Journalist Josh Wolf remains in federal prison following U.S. District Judge William Alsup's order that Wolf be detained. Wolf was ordered jailed August 1, 2006 by Alsup for refusing to turn over videotape of a San Francisco G-8 demonstration turned melee in 2005 to a federal grand jury.
Photo(s) by Luke Thomas

By Richard Knee


April 2, 2007

Freelance blogger/videographer Josh Wolf remains in federal prison after a second, three hour mediation session failed today to resolve differences with the U.S. Department of Justice over the latter's insistence that he let the federal grand jury in San Francisco have raw video footage of a July 2005 anarchists' demonstration, and that he testify before the grand jury about what he observed at the event.

All parties in the dispute remain under a gag order, so there is no telling what, if any, progress occurred during today's talks, or when or if further negotiations will take place.

Wolf has been kept in near isolation for all but three weeks since last Aug. 1 at the federal prison in Dublin, Calif., for upholding the principle of an independent Fourth Estate. No other journalist has ever been imprisoned longer in this country.

Only his immediate family and his attorneys are allowed to visit him, and he sits in a single-occupancy cell, permitted into the prison exercise yard for just one hour every other day. He has not been charged with a crime, yet his treatment is harsher than that meted out to violent felons.

The conduct in this case by the San Francisco Police Department, the Joint Terrorism Task Force, prosecutor Jeffrey Finigan of the U.S. Attorney's office in San Francisco, the grand jury and U.S. District Judge William Alsup is outrageous. There is ample evidence that Wolf does not have on tape, or in his own memory, the information that they claim to seek.
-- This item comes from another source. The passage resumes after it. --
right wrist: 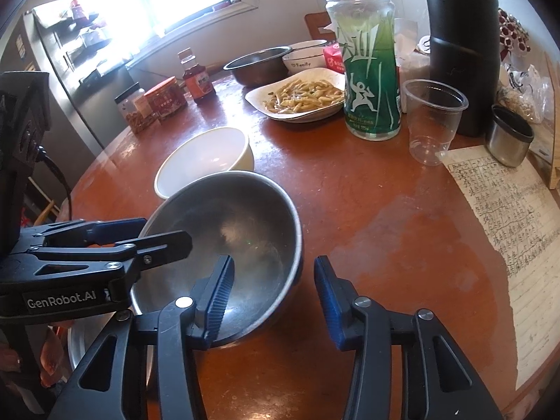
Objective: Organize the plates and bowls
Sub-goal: 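Grasp the hemispherical steel bowl rim with the right gripper while left holds the large bowl, then lift the hemispherical bowl with the right gripper and lower it into the large steel bowl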
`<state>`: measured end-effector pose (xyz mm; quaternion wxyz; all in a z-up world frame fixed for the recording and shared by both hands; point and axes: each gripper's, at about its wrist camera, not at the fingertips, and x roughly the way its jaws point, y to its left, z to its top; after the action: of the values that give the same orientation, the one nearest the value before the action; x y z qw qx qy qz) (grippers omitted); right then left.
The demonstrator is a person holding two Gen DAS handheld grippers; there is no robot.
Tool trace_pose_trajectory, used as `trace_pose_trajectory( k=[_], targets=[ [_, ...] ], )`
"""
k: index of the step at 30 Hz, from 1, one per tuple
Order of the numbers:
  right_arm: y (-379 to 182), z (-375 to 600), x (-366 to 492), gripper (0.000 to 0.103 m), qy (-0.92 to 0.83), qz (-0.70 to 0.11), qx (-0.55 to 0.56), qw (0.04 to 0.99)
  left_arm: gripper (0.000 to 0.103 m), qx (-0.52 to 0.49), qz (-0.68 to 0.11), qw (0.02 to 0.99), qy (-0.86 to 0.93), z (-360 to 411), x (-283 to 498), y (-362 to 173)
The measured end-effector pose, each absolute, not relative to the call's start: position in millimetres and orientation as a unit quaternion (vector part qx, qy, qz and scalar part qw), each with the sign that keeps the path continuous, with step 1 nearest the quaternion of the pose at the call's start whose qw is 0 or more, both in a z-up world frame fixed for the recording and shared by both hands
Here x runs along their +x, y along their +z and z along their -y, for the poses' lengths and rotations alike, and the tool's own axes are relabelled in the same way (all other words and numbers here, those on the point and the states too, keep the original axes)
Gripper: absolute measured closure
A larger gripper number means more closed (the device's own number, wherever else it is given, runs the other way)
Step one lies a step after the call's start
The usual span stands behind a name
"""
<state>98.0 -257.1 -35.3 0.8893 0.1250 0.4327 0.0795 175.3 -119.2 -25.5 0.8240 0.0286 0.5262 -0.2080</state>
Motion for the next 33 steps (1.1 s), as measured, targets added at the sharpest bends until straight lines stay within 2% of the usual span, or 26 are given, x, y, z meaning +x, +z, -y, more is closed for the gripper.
trace_pose_trajectory(
  k=[3,4,22,33],
  targets=[
    [-34,256,99,0.063,0.080,-0.431,0.128,0.890,0.063,0.010,-0.533,0.817,-0.221,120,176,-26],
    [-33,256,99,0.066,0.080,-0.429,0.129,0.890,0.064,0.009,-0.533,0.816,-0.224,122,176,-26],
    [3,259,97,0.076,0.072,-0.381,0.146,0.910,0.064,-0.013,-0.500,0.837,-0.223,113,170,5],
    [36,238,85,0.077,0.105,-0.344,0.147,0.921,0.064,-0.039,-0.455,0.862,-0.220,74,141,53]
  ],
)
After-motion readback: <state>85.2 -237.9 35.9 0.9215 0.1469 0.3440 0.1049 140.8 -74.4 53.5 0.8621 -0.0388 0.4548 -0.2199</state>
U.S. District Judge William Alsup

Moreover, it is difficult to believe that undercover police and/or intelligence agents captured plenty of video footage and still photographs of the demonstration, and that the information purportedly sought from Wolf is not readily available from police and/or intelligence sources.

Then there is the overriding issue of whether journalists should be forced to become police or prosecutorial agents. First Amendment advocates continue to respond to that question with a resounding "No!"

The persecution of Wolf is an egregious misuse of taxpayer dollars, and it is for no other purpose than to make people afraid to talk to reporters, and to exercise their First Amendment rights of public dissent and peaceable assembly. It is also part of an effort by governments at all levels to control the volume, flow and content of information that reaches the public.

This poses a grave danger to our democracy, and it underscores the need for a federal shield law upholding the rights of journalists and news outlets to protect source identities and to keep possession of unpublished/unaired materials, and stipulating to a minimal role by government entities, officials and employees in determining who is or is not a journalist.

Unless the impasse is broken, Wolf will remain imprisoned until the grand jury's term expires -- in July, unless the panel's term is extended for six months.